Transcriptomic analysis of multiple β-catenin-mutated and non-mutated models reveals differences in gene expression.

(A) Description of the samples used for transcriptomic analysis. Each mouse tumor model had three replicates sequenced. (B) Principal component analysis demonstrates clustering of wild-type distinct from the tumor models, with models of high Met activity clustering similarly and models of high Nrf2 activity clustering similarly. (C) Top 10 pathways based on p value from ingenuity pathway analysis (IPA) of differentially expressed genes comparing S45Y-CTNNB1-G31A-NFE2L2-hMET to wild-type. Specifically, 4,577 differentially expressed genes were applied to IPA analysis with cutoff of false discovery rate (FDR) = 0.05 and absolute log fold change >1.5. (D) Top 10 pathways based on p value from IPA of differentially expressed genes comparing S45Y-CTNNB1-hMET to wild-type. Specifically, 1,543 differentially expressed genes were applied to IPA analysis with cutoff of FDR = 0.05 and absolute log fold change >1.5. (E) Top 10 pathways based on p value from IPA of differentially expressed genes comparing S45Y-CTNNB1-G31A-NFE2L2 to wild-type.
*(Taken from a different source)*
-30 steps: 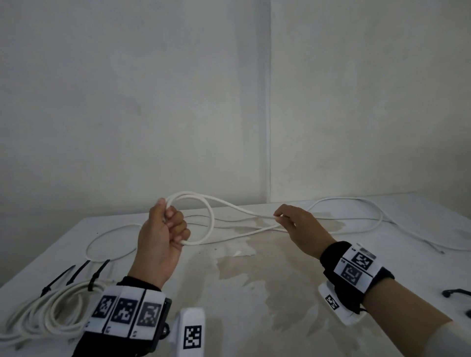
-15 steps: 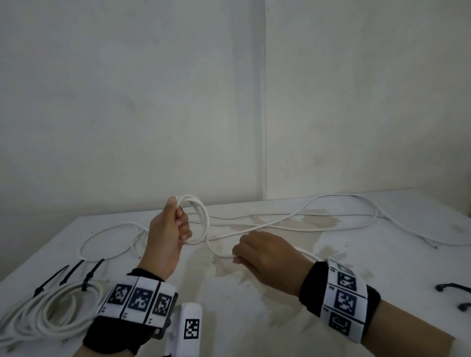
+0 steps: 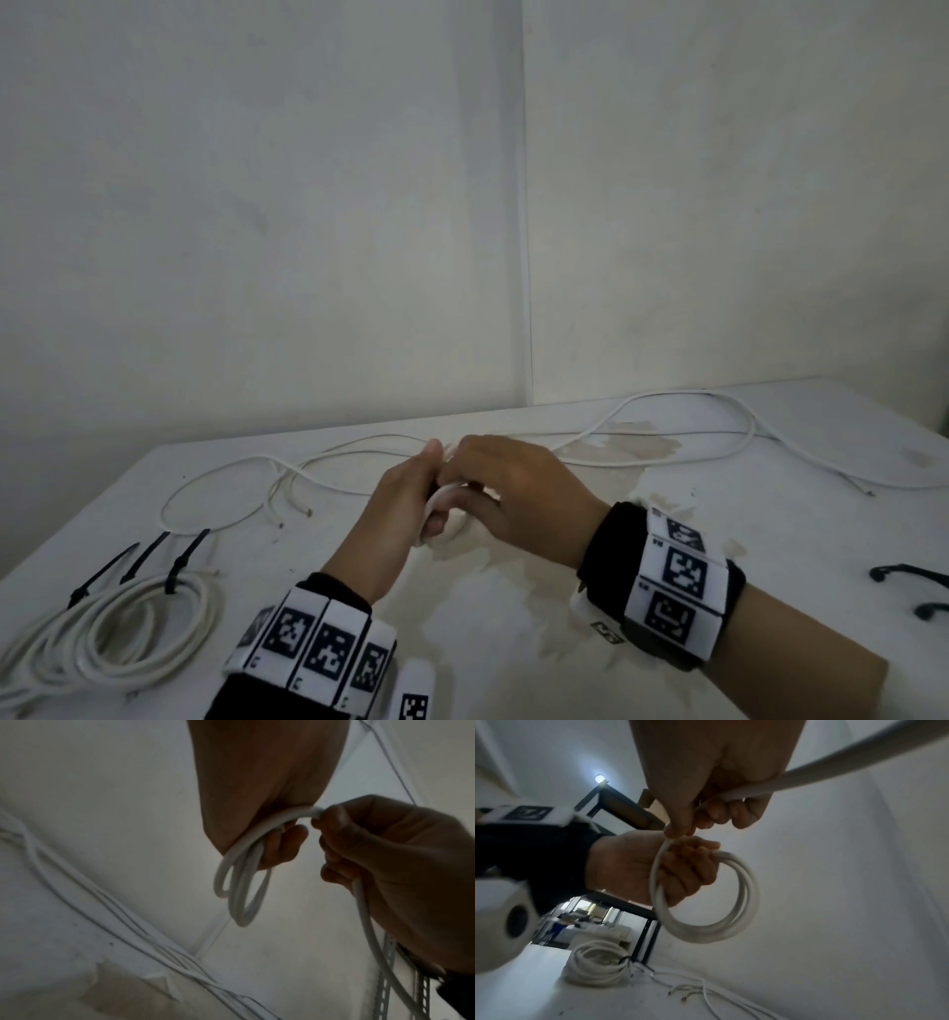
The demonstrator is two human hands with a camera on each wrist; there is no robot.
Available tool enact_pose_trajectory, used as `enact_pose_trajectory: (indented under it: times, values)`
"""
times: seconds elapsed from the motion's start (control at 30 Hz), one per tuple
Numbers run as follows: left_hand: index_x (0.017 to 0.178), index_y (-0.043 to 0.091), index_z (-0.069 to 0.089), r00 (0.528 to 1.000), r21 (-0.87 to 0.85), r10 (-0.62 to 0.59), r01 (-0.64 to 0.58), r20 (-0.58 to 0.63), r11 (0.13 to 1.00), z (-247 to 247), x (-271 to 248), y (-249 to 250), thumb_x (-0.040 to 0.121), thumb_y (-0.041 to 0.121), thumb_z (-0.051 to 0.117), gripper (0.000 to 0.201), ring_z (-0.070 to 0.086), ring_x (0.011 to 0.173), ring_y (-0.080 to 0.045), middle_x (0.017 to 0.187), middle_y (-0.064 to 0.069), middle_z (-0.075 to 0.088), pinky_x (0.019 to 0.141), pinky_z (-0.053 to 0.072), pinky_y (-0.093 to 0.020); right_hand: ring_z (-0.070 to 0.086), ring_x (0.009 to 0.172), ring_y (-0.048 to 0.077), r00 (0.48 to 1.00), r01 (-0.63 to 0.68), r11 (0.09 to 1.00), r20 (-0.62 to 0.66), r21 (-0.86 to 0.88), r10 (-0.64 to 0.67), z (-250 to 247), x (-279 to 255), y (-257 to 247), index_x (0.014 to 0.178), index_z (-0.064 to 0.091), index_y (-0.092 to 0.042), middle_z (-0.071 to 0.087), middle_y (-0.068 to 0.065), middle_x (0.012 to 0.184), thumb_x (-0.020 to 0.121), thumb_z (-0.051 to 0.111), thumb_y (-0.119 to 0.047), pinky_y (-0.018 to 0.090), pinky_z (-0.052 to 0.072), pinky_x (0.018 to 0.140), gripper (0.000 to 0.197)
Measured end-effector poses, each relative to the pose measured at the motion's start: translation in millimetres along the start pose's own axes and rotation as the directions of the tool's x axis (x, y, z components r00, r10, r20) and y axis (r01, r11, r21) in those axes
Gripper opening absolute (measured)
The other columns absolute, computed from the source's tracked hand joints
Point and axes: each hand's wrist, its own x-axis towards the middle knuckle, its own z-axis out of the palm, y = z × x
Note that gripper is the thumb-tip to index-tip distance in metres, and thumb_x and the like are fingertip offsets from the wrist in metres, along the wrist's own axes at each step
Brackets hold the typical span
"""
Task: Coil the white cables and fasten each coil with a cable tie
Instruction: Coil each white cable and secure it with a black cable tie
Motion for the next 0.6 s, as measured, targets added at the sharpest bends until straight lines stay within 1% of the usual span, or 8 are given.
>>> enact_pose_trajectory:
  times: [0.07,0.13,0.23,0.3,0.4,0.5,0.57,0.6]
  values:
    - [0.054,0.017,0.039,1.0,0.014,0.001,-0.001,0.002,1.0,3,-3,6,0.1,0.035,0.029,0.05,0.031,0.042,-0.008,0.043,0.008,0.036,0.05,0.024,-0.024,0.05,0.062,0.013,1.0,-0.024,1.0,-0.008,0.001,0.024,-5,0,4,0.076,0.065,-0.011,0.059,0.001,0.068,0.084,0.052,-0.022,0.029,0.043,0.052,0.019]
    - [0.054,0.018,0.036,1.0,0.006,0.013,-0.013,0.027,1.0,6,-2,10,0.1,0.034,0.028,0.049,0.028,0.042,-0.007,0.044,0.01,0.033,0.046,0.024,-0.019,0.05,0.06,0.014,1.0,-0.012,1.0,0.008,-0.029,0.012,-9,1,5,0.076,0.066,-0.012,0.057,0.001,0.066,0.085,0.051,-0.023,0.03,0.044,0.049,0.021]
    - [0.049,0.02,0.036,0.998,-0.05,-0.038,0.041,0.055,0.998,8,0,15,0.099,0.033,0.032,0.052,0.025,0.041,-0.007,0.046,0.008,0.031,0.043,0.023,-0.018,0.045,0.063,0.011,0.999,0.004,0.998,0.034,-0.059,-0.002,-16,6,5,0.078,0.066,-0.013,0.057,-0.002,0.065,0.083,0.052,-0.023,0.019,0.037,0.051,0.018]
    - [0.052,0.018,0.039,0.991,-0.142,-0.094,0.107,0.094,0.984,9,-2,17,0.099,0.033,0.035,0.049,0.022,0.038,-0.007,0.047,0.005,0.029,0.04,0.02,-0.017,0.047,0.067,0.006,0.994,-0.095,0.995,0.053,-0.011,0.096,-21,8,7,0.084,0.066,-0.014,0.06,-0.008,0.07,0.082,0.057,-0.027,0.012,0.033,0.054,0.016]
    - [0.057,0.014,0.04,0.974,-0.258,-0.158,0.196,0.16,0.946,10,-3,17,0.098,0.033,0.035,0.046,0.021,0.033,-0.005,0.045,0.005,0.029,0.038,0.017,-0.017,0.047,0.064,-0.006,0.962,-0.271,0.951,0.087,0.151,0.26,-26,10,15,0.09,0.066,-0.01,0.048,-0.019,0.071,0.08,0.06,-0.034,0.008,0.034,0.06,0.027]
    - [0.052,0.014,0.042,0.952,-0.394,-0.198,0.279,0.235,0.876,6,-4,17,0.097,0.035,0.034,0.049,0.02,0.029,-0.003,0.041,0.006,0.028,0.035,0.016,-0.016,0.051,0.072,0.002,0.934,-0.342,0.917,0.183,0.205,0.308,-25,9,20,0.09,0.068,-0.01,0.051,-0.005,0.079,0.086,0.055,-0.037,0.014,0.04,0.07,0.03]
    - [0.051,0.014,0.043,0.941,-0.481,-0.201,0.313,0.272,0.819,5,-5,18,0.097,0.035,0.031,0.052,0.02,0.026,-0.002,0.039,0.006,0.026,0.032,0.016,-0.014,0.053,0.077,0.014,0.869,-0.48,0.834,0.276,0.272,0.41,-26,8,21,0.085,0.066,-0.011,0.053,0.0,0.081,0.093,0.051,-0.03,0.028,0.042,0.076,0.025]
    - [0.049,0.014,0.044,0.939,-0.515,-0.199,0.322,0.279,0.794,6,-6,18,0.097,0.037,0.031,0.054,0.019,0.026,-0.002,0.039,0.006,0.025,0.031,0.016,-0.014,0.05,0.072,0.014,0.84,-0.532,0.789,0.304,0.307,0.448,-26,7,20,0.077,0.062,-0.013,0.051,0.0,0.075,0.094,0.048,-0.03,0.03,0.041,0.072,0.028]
Specifically, 4,355 differentially expressed genes were applied to IPA analysis with cutoff of FDR = 0.05 and absolute log fold change >1.5. (F) Top 10 pathways based on p value from IPA of differentially expressed genes comparing G31A-NFE2L2-hMET to wild-type. Specifically, 1,864 differentially expressed genes were applied to IPA analysis with cutoff of FDR = 0.05 and absolute log fold change >1.5. For (C–F) ranking of pathways based on -log(p value) and activation/inhibition of pathway determined by z-score.